Why should there be cultural attractors at all? Because there are in our minds, our bodies, and our environment biasing factors that affect the way we interpret and re-produce ideas and behaviors. (I write "re-produce" with a hyphen because, more often than not, we produce a new token of the same type without reproducing in the usual sense of copying some previous tokens.) When these biasing factors are shared in a population, cultural attractors emerge.

Here are a few rudimentary examples.

Rounded numbers are cultural attractors: they are easier to remember and provide better symbols for magnitudes. So, we celebrate twentieth wedding anniversaries, hundredth issue of journals, millionth copy sold of a record, and so on. This, in turn, creates a special cultural attractor for prices, just below rounded numbers — $9.99 or $9,990 are likely price tags — , so as to avoid the evocation of a higher magnitude.

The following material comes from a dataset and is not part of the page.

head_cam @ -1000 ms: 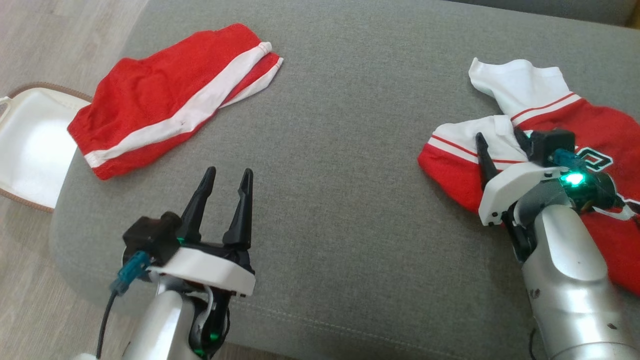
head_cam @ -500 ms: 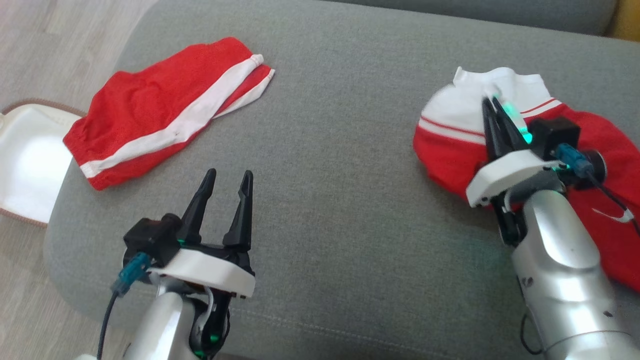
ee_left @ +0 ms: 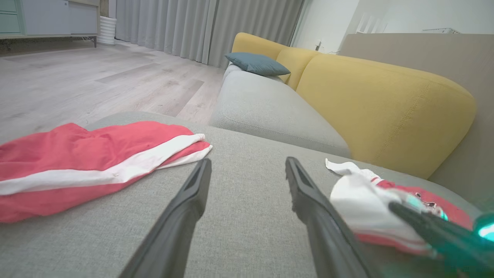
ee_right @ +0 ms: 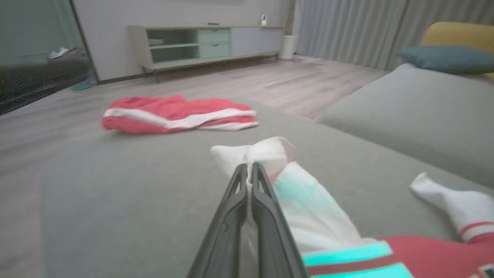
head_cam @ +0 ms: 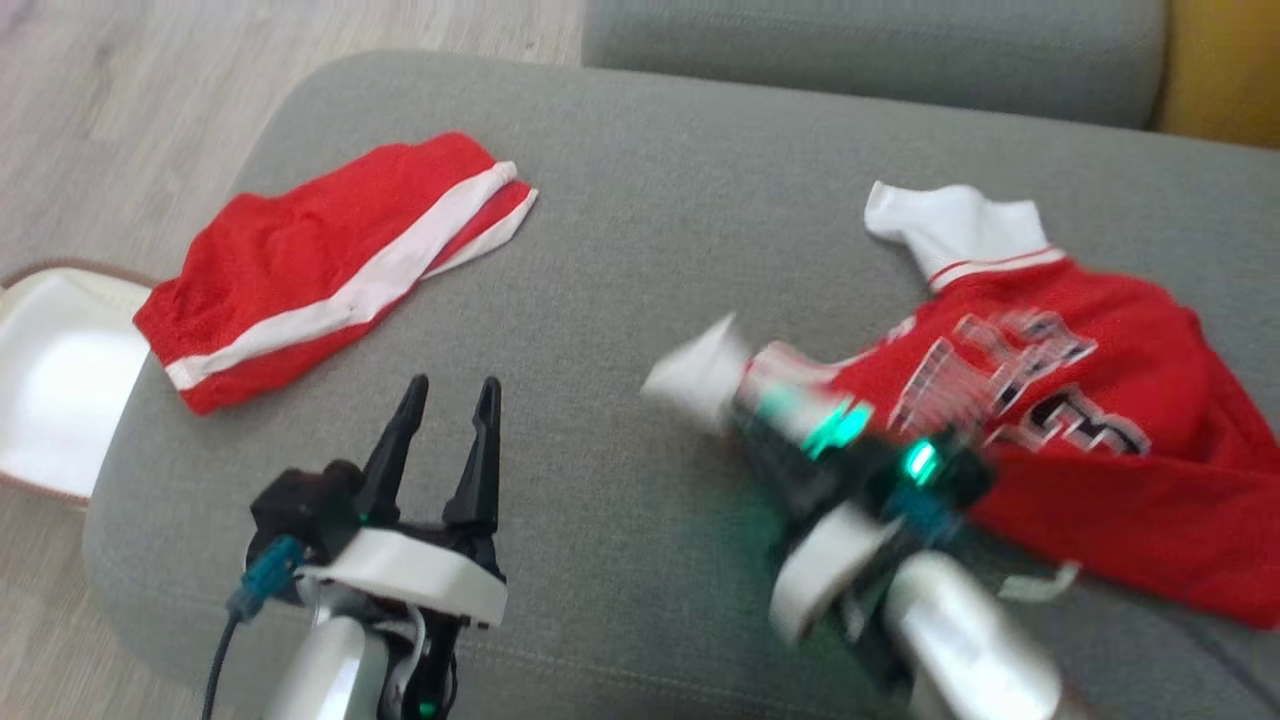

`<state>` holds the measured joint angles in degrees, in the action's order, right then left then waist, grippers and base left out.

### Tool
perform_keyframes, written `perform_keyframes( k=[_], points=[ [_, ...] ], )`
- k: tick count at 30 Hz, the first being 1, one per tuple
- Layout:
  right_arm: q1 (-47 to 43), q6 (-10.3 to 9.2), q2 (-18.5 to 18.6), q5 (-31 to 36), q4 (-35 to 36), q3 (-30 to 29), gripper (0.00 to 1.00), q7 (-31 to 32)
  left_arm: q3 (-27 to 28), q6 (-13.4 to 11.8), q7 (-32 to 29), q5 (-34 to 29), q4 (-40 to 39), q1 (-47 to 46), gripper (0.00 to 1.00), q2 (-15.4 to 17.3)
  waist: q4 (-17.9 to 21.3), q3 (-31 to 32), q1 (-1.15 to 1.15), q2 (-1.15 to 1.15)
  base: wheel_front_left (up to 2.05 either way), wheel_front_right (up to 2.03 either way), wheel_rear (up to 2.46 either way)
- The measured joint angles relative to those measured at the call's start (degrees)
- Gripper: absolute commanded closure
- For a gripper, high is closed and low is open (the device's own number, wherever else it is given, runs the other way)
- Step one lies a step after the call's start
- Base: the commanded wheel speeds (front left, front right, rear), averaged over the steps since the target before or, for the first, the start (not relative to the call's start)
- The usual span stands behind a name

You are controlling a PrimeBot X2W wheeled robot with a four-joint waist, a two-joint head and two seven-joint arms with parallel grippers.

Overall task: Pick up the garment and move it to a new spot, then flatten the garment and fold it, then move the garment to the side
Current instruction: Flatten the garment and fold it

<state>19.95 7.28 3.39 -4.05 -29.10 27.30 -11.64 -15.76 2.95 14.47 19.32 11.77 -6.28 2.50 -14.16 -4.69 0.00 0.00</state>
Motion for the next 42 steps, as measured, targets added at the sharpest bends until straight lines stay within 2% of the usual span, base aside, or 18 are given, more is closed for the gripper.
perform_keyframes(
  k=[1, 2, 5, 10, 13, 20, 25, 29, 35, 42],
  points=[
    [-1.8, 0.0, 0.0, -0.62, 0.73, 2.19, 0.77, 0.97, 0.02, -0.01, 0.0, -0.01, 0.13, 0.42, 0.0, 0.0, 0.17, 0.43, 0.0, 0.0, 0.0, 0.0, 0.0],
    [-3.5, 0.0, -0.01, -1.18, 1.49, 4.02, 0.02, 1.75, 0.1, -0.01, 0.0, -0.07, 0.33, 0.69, 0.0, 0.0, 0.38, 0.84, 0.0, 0.0, 0.0, 0.0, 0.0],
    [-7.31, 0.0, -0.01, -2.86, 3.11, 7.73, 0.0, 4.71, 0.76, -0.22, 0.0, -0.21, 0.57, 1.48, 0.0, 0.0, 1.14, 2.13, 0.0, 0.0, 0.0, 0.0, 0.0],
    [-10.69, 0.0, -0.05, -4.13, 6.64, 6.6, 0.0, 5.63, 1.89, -0.26, 0.0, -0.59, 0.56, 2.89, 0.0, 0.13, 3.33, 3.95, 0.0, 0.0, 0.0, 0.0, 0.0],
    [-12.41, 0.0, -0.3, -4.43, 9.64, -0.67, 0.0, 5.52, 2.23, -0.42, 0.0, -0.59, 0.27, 3.83, 0.0, 0.14, 4.96, 4.87, 0.0, 0.0, 0.0, 0.0, 0.0],
    [-16.49, 0.0, -0.31, -3.11, 15.08, -22.51, 0.0, 3.45, 2.53, -0.41, 0.0, -0.82, -0.64, 4.07, 0.0, 0.14, 8.64, 6.17, 0.0, 0.0, 0.0, 0.0, 0.0],
    [-21.65, 0.0, -0.62, -4.58, 15.58, -31.49, 0.0, 2.01, 1.66, -0.42, 0.0, -0.67, -0.64, 5.21, 0.0, 0.12, 10.64, 6.36, 0.0, 0.0, 0.0, 0.0, 0.0],
    [-22.87, 0.0, -0.81, -5.53, 14.59, -31.86, 0.0, 0.97, 1.59, -0.42, 0.0, -0.48, -0.75, 5.18, 0.0, 0.13, 11.49, 6.25, 0.0, 0.0, 0.0, 0.0, 0.0],
    [-20.96, 0.0, -0.87, -5.23, 13.89, -29.31, 0.0, 1.19, 0.96, -0.38, 0.0, -0.48, -0.93, 5.13, 0.0, 0.14, 10.95, 5.58, 0.0, 0.0, 0.0, 0.0, 0.0],
    [-11.58, 0.0, -0.8, -4.22, 11.78, -24.23, 0.0, 8.29, -0.51, -0.15, 0.0, 0.08, -0.76, 4.59, 0.0, 0.13, 9.19, 2.97, 0.0, 0.0, 0.0, 0.0, 0.0]
  ],
)
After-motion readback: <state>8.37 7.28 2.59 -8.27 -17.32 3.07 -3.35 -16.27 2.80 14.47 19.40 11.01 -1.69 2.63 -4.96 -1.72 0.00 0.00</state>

In the diffusion of techniques and artifacts, efficiency is a powerful cultural attractor. Paleolithic hunters learning from their elders how to manufacture and use bows and arrows were aiming not so much at copying the elders than at becoming themselves as good as possible at shooting arrows. Much more than faithful replication, this attraction of efficiency when there aren't that many ways of being efficient, explains the cultural stability (and also the historical transformations) of various technical traditions.

In principle there should be no limit to the diversity of supernatural beings humans can imagine. However, as Pascal Boyer has argued, only a limited repertoire of such beings is exploited in human religions. Its members — ghosts, gods, ancestor spirits, dragons, and so on — have all in common two features. On the one hand, they each violate some major intuitive expectations about living beings: expectation of mortality, of belonging to one and only one species, of being limited in one's access to information, and so on. On the other hand, they satisfy all other intuitive expectations and are therefore, in spite of their supernaturalness, rather predictable. Why should this be so? Because being "minimally counterintuitive" (Boyer's phrase) makes for "relevant mysteries" (my phrase) and is a cultural attractor. Imaginary beings that are either less or more counterintuitive than that are forgotten or are transformed in the direction of this attractor.

And what is the attractor around which the "meme" meme gravitate? The meme idea — or rather a constellation of trivialized versions of it — has become an extraordinarily successful bit of contemporary culture not because it has been faithfully replicated again and again, but because our conversation often does revolve — and here is the cultural attractor — around remarkably successful bits of culture that, in the time of mass media and the internet, pop up more and more frequently and are indeed quite relevant to our understanding of the world we live in. They attract our attention even when — or, possibly, especially when — we don't understand that well what they are and how they come about. The meaning of "meme" has drifted from Dawkins precise scientific idea to a means to refer to these striking and puzzling objects.

This was my answer. Let me end by sharing a question (which time will answer): is the idea of a cultural attractor itself close enough to a cultural attractor for a version of it to become in turn a "meme"?